Steven is the romantic hero. He’s smart, charming, hot (very hot!), wealthy, basically everything that a girl could want. I think the author worried about how to make him believable or maybe how to keep the audience from being bored by his myriad of attractions. No person is flawless. Those who seem that way tend to annoy us, not attract us.
And our lead character, with whom we should identify, is certainly attracted. Therefore, the author gave him a cute little quirk. Because he’s a foreigner (ah yes, did I mention he’s half Latino and raised in Argentina?), he has trouble with English. Sometimes he mixes up idioms, but most often he just gets words confused.
But it’s not cute at all. Instead, it’s repetitive and boring. I got the feeling that she started it early and then couldn’t stop it midway through so kept going with it.

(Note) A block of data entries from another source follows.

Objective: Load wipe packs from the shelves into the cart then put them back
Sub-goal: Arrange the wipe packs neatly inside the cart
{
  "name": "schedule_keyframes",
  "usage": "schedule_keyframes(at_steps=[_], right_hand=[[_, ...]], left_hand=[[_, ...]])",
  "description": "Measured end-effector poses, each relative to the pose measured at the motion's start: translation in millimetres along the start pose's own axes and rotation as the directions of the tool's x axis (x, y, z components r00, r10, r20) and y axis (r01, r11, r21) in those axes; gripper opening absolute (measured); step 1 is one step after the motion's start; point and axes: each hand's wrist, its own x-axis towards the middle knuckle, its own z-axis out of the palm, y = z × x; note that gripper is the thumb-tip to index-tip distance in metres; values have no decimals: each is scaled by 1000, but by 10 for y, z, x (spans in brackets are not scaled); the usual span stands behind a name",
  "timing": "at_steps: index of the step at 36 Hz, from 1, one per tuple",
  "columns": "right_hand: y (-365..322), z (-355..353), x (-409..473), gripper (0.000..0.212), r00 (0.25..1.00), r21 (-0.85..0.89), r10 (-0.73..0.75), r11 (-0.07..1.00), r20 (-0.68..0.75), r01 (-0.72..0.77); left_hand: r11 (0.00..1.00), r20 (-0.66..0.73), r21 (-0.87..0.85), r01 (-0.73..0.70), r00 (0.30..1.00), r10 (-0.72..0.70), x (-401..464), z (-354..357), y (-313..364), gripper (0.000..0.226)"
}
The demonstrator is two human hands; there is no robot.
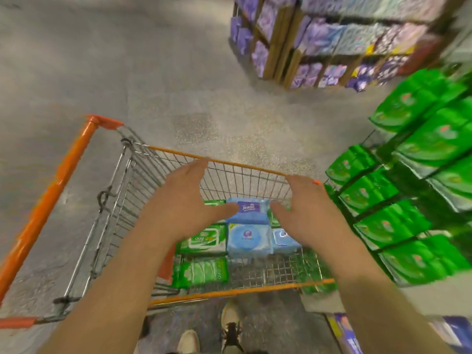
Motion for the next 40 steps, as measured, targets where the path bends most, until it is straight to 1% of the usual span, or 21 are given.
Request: schedule_keyframes(at_steps=[2, 4, 6, 9, 13, 17, 24, 27, 30, 34, 38, 40], right_hand=[[30, -109, -135, 53, 998, -3, 34, 999, -53, -34], [66, -218, -288, 51, 993, -2, 74, 997, -88, -75], [99, -341, -463, 54, 986, -1, 117, 993, -117, -118], [131, -541, -762, 66, 971, 2, 187, 982, -147, -189], [226, -766, -1185, 66, 943, 4, 283, 958, -174, -287], [440, -918, -1585, 69, 906, 26, 368, 928, -208, -371], [969, -1041, -2284, 73, 835, 86, 468, 882, -289, -464], [1217, -1100, -2696, 70, 786, 133, 523, 850, -329, -509], [1483, -1125, -3105, 73, 742, 162, 574, 816, -347, -555], [1813, -1161, -3674, 60, 681, 232, 639, 767, -358, -598], [2174, -1145, -4185, 62, 635, 242, 687, 723, -354, -647], [2344, -1139, -4420, 64, 617, 259, 702, 708, -355, -657]], left_hand=[[998, 29, -1, -62, 998, 62, -8, -42, 121, 122], [993, 62, -7, -121, 991, 121, -21, -76, 267, 122], [985, 76, -20, -171, 982, 172, -45, -101, 431, 120], [966, 91, -14, -260, 961, 260, -108, -130, 714, 118], [933, 138, -16, -359, 923, 358, -227, -126, 1082, 116], [885, 183, -38, -463, 868, 462, -339, -40, 1454, 115], [780, 233, 12, -626, 760, 606, -696, 227, 2170, 112], [732, 240, 9, -682, 712, 660, -945, 406, 2537, 112], [677, 233, 21, -735, 662, 712, -1207, 599, 2885, 111], [630, 244, -3, -777, 610, 754, -1594, 871, 3333, 110], [581, 263, -28, -813, 555, 789, -1949, 1133, 3724, 112], [567, 275, -21, -824, 540, 795, -2116, 1251, 3893, 109]])
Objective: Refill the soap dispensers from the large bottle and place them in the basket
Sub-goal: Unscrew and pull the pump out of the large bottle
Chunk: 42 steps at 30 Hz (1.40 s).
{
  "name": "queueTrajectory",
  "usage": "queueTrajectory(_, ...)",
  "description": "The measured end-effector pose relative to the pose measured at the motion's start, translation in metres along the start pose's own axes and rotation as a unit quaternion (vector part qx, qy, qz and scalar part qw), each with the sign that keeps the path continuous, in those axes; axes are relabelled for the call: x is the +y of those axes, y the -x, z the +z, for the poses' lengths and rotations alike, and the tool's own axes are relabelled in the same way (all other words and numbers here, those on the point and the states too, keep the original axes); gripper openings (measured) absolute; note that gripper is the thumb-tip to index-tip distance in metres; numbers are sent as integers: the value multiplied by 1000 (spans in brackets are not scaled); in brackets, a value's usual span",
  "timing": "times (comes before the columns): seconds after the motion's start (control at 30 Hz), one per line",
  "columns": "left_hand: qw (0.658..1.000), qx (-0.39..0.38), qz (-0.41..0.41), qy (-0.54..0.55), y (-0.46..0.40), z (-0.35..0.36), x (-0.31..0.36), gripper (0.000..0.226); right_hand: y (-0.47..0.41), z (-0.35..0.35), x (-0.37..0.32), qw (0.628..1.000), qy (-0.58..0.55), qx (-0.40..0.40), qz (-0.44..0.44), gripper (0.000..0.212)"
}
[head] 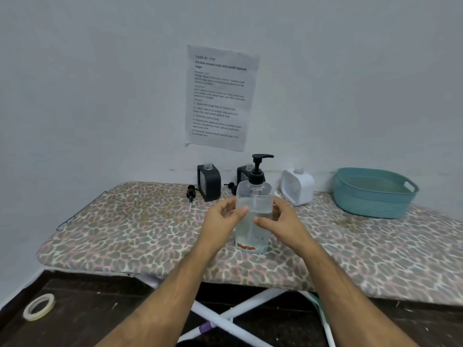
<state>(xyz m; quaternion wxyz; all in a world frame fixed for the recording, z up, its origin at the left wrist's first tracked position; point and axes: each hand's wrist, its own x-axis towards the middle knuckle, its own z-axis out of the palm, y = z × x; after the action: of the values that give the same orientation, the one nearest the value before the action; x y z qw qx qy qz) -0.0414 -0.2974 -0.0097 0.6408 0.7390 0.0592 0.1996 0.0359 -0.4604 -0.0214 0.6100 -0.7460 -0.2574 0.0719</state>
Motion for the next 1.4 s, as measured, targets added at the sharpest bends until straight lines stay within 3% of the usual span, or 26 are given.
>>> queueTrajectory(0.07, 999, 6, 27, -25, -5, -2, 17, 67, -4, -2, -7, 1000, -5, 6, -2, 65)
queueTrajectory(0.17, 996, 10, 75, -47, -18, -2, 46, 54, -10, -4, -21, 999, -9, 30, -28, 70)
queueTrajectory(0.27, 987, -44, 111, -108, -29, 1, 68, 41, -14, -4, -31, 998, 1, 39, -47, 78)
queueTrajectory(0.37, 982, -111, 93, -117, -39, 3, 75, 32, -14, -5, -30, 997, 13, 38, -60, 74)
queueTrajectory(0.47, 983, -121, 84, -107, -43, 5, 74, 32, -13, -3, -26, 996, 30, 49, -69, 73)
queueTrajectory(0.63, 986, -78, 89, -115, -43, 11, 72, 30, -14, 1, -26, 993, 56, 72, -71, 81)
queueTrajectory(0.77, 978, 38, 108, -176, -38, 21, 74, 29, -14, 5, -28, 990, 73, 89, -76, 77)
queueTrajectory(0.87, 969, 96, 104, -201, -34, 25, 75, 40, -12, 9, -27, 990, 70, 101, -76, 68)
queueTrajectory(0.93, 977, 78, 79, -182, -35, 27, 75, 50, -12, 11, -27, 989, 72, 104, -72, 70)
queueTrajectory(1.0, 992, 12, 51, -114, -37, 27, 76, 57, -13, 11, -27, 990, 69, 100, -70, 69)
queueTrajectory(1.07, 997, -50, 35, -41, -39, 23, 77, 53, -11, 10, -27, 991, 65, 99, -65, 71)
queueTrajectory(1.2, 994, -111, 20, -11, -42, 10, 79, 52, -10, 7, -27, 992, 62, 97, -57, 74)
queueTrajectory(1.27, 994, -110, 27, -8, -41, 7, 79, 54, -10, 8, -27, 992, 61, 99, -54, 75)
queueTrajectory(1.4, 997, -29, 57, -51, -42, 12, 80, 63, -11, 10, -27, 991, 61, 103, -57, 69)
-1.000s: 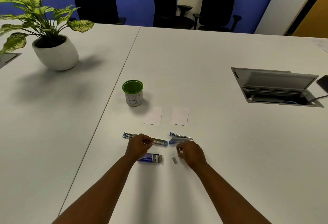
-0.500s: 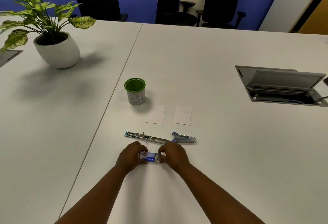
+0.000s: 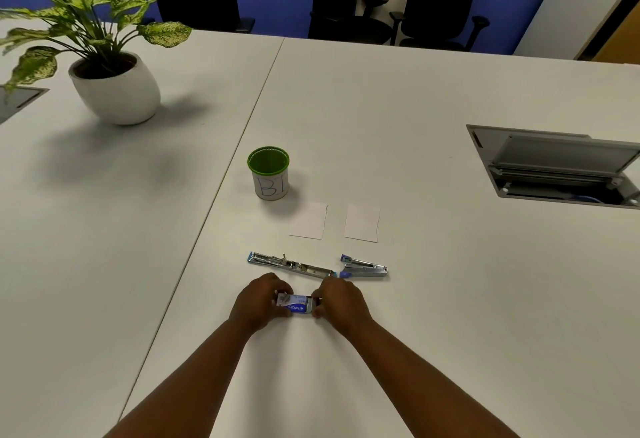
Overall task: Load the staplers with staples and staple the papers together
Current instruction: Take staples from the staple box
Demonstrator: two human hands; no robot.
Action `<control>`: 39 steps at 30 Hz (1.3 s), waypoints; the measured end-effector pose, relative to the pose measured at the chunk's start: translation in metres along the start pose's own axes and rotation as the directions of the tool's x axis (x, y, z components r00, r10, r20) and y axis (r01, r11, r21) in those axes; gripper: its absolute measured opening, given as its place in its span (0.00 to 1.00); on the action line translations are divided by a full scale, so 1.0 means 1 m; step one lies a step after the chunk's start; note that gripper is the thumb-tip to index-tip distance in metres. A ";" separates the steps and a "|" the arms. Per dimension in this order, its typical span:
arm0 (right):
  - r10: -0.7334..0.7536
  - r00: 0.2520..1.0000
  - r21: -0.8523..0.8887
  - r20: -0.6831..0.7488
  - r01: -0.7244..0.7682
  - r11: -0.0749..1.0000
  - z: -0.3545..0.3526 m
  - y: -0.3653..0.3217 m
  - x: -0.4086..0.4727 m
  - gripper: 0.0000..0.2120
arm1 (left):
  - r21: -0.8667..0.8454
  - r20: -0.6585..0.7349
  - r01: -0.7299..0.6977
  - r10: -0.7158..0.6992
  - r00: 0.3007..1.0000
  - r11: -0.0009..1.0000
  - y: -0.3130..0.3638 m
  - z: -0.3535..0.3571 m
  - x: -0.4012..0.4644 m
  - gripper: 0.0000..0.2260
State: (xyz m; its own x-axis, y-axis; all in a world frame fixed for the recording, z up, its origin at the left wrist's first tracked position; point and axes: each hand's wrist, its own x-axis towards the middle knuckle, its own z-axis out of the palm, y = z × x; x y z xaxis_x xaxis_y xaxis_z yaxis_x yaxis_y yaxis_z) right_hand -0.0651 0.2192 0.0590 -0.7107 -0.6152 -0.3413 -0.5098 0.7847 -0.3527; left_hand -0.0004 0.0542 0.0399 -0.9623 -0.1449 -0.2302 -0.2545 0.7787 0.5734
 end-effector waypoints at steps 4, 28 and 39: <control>0.096 0.994 0.216 -0.047 -0.084 0.973 0.001 0.004 -0.004 0.22 | -0.010 -0.005 0.001 -0.001 1.000 1.000 0.000 0.000 0.000 0.15; 0.532 0.826 0.940 0.185 -0.306 0.148 -0.012 0.012 -0.003 0.09 | -0.215 -0.163 -0.150 0.116 0.980 0.965 0.024 -0.008 0.003 0.18; 0.555 0.817 0.968 0.153 -0.238 0.084 -0.015 0.008 -0.001 0.05 | -0.198 -0.187 -0.173 0.136 0.973 0.965 0.038 -0.009 0.008 0.18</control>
State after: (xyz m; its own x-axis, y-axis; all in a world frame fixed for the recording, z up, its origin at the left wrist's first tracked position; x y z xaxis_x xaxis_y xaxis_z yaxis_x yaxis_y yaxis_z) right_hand -0.0757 0.2278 0.0696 -0.7901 -0.0788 -0.6079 0.5952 0.1382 -0.7916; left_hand -0.0187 0.0774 0.0668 -0.9888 -0.1493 0.0005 -0.0986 0.6556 0.7487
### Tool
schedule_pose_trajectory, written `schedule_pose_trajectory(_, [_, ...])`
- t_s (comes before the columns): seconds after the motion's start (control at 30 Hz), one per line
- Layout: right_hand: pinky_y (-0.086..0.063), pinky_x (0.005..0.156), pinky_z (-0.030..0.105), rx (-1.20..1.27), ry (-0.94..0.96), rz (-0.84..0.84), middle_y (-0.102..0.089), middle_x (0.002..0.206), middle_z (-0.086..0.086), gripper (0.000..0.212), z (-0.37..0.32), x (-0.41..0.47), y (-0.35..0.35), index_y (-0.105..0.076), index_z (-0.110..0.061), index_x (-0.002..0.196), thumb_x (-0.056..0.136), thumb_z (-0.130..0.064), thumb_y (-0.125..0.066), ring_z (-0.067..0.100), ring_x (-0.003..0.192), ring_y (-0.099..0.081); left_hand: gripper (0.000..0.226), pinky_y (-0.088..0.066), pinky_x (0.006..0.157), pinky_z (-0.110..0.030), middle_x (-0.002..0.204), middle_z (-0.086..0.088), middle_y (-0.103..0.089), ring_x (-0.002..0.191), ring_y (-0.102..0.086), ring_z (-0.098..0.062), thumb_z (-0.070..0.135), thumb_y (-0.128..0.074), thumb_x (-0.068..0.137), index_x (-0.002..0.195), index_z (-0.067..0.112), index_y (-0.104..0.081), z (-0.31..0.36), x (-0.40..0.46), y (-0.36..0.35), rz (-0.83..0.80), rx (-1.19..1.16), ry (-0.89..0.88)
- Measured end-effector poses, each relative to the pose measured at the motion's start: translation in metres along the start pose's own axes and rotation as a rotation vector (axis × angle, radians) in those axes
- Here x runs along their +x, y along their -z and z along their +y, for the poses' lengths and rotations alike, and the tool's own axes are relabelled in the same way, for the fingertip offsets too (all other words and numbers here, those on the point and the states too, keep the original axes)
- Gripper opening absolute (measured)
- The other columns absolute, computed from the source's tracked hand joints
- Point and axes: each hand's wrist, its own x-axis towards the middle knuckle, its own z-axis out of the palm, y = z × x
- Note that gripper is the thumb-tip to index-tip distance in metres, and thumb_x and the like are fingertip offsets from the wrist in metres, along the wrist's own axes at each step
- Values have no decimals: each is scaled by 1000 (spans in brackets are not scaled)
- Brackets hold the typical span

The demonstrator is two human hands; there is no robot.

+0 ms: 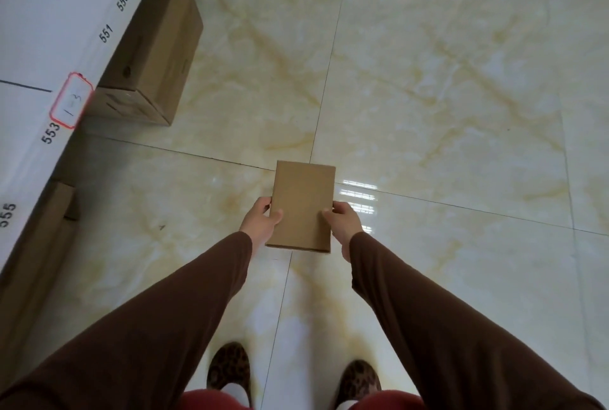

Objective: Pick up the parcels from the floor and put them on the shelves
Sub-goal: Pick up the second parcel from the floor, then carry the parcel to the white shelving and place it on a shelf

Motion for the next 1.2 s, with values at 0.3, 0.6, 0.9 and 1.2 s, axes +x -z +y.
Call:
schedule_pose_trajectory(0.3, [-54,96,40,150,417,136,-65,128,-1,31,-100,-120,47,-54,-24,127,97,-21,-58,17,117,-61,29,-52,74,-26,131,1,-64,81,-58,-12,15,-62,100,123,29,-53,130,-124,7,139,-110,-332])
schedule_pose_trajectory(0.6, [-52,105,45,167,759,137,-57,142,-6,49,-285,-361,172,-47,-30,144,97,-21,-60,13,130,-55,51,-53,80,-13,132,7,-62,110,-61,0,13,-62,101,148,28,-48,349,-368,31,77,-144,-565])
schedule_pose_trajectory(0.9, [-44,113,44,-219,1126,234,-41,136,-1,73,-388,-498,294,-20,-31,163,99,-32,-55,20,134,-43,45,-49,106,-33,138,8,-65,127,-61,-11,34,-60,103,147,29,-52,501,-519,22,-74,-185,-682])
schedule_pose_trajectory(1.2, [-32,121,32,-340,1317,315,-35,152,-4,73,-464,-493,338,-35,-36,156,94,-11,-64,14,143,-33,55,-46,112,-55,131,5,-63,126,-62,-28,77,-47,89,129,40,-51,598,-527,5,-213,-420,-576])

This idea can work. In the CBS show NCIS, the character of Ziva David makes similar linguistic errors. Most frequently she confuses idioms and makes them amusing. And it’s a cute, endearing quality–just what Victoria Laurie wants for her hero. So, I wondered, is it just Laurie’s execution that fails here?
But I think it’s something deeper. It’s the difference between reading a book, even aloud, and watching two people interact. On tv, we see Ziva just blurting things out. We see her coworkers reactions, a mix of surprise and amusement. Then they correct her and she may even remark on why that’s a stupid idiom. The screenwriters also limit it to once or twice an episode, so we don’t get tired of it.
I don’t think it translates to the page for a couple reasons. First, I wonder if our eyes don’t already correct it even as we read it. Second, the correction is often in the very next line. Tv allows time for pauses and such. We can’t physically see the next line coming on tv. Third, we have to make our own fun when reading. Normally that’s not too hard, but comedy scenes are hit-or-miss. It’s a lot easier when you have actors helping out your imagination. When reading, you really have to want it.
Finally, the mistakes come too frequently. In a whole season, I doubt Ziva made as many slip ups as Steven did in the first half of the book. A wiser move would have been to limit them to once or twice per chapter. Then they would have been less expected and Laurie could have concentrated on making them particularly good. Plus I would have been more likely to invest more imagination into the scenes instead of starting to dismiss them.
If I ever write a character like this, I should probably be forced to reread this post and then smacked a couple times with my manuscript. It’s not a bad idea, Ms. Laurie. It’s not a bad book, even. But making a character more real shouldn’t make us frustrated with him all the time. We’re only supposed to be frustrated with him when he’s doing stupid or counter-productive things.